● **Work order**: Wherever a line in the material contains the word "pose", copy that line.

======

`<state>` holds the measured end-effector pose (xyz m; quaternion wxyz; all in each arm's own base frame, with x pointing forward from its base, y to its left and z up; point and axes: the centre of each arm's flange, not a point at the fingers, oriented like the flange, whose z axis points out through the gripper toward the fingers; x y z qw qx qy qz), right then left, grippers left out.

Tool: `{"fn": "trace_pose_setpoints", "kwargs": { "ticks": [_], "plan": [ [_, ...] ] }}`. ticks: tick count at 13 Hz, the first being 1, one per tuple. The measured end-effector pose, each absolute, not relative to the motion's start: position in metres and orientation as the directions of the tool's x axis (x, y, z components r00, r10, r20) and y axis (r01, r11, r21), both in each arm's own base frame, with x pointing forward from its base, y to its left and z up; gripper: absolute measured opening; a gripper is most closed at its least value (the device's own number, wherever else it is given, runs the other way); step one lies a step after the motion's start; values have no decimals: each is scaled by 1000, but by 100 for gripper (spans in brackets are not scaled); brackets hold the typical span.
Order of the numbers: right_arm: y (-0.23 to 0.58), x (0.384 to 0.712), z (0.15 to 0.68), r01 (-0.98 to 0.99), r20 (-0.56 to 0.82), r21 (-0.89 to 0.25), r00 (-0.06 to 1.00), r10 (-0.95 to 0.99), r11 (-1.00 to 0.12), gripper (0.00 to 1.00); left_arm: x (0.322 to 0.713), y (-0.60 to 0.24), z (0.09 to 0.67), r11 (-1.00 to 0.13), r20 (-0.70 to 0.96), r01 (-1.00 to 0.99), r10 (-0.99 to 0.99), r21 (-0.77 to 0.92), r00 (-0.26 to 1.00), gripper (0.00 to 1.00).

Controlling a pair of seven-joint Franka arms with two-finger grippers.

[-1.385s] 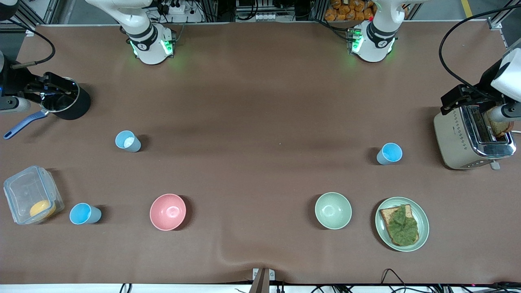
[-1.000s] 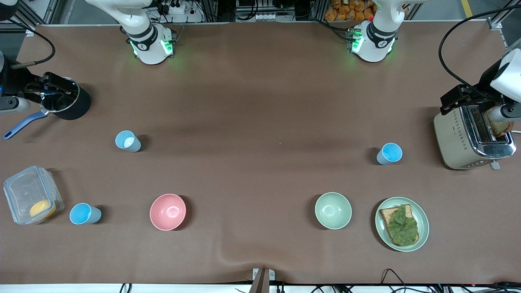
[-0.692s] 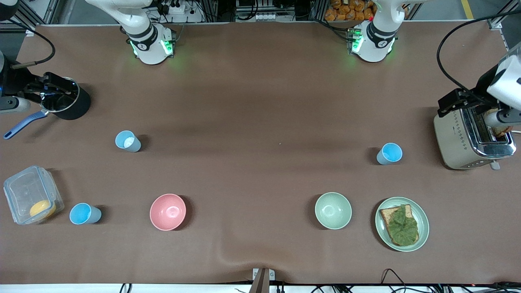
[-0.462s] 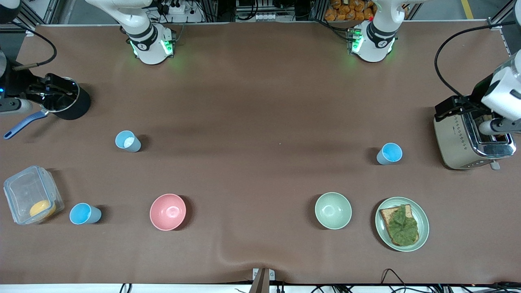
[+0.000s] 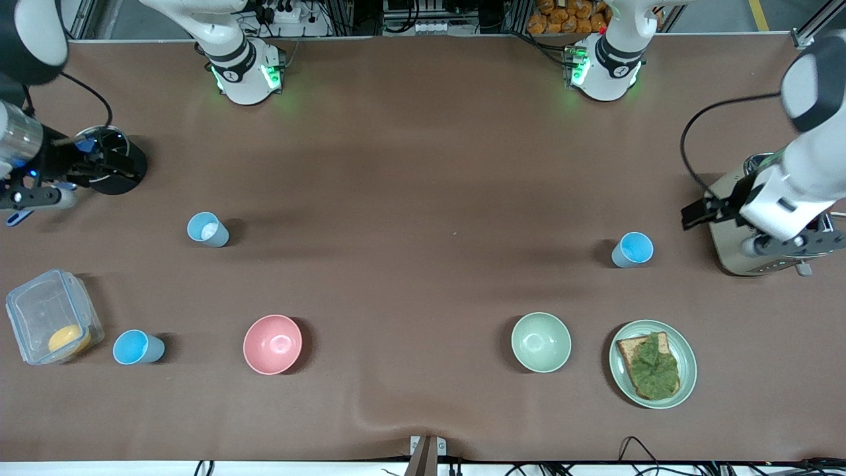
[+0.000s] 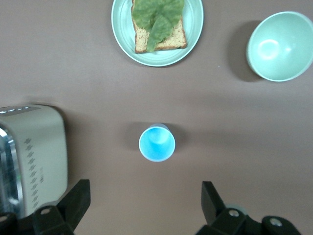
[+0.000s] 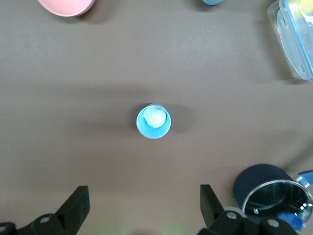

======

● **Answer for the task**:
`<state>` holds the measured end-effector pose (xyz m; quaternion wxyz; all in each arm's own base frame, with x pointing forward from its base, y to its left and z up; point and axes: the centre of each arm's flange, not a point at the fingers, oriented like the flange, whose z axis points out through the gripper toward the fingers; x y z qw qx qy qz), right then left, grippers left out.
Tool: `{"fn": "trace_pose_setpoints", "kwargs": { "ticks": [_], "plan": [ [_, ...] ] }}`. ticks: tick count at 13 Hz, the first being 1, one per tuple. The measured end-effector pose, each absolute, not relative to the motion's start: position in metres and orientation as the directions of the tool's x axis (x, y, z components r00, r10, r20) and y axis (r01, r11, r21), both in each arm's own base frame, with x pointing forward from its base, y to its left and z up; gripper: absolute measured opening; a gripper is most closed at its least value (the device's own number, wherever else it is given, runs the other way); step one lies a step after the motion's start; values have no decimals: each is scaled by 1000, but by 100 for gripper (spans in brackets are not scaled); brackets hold the typical span.

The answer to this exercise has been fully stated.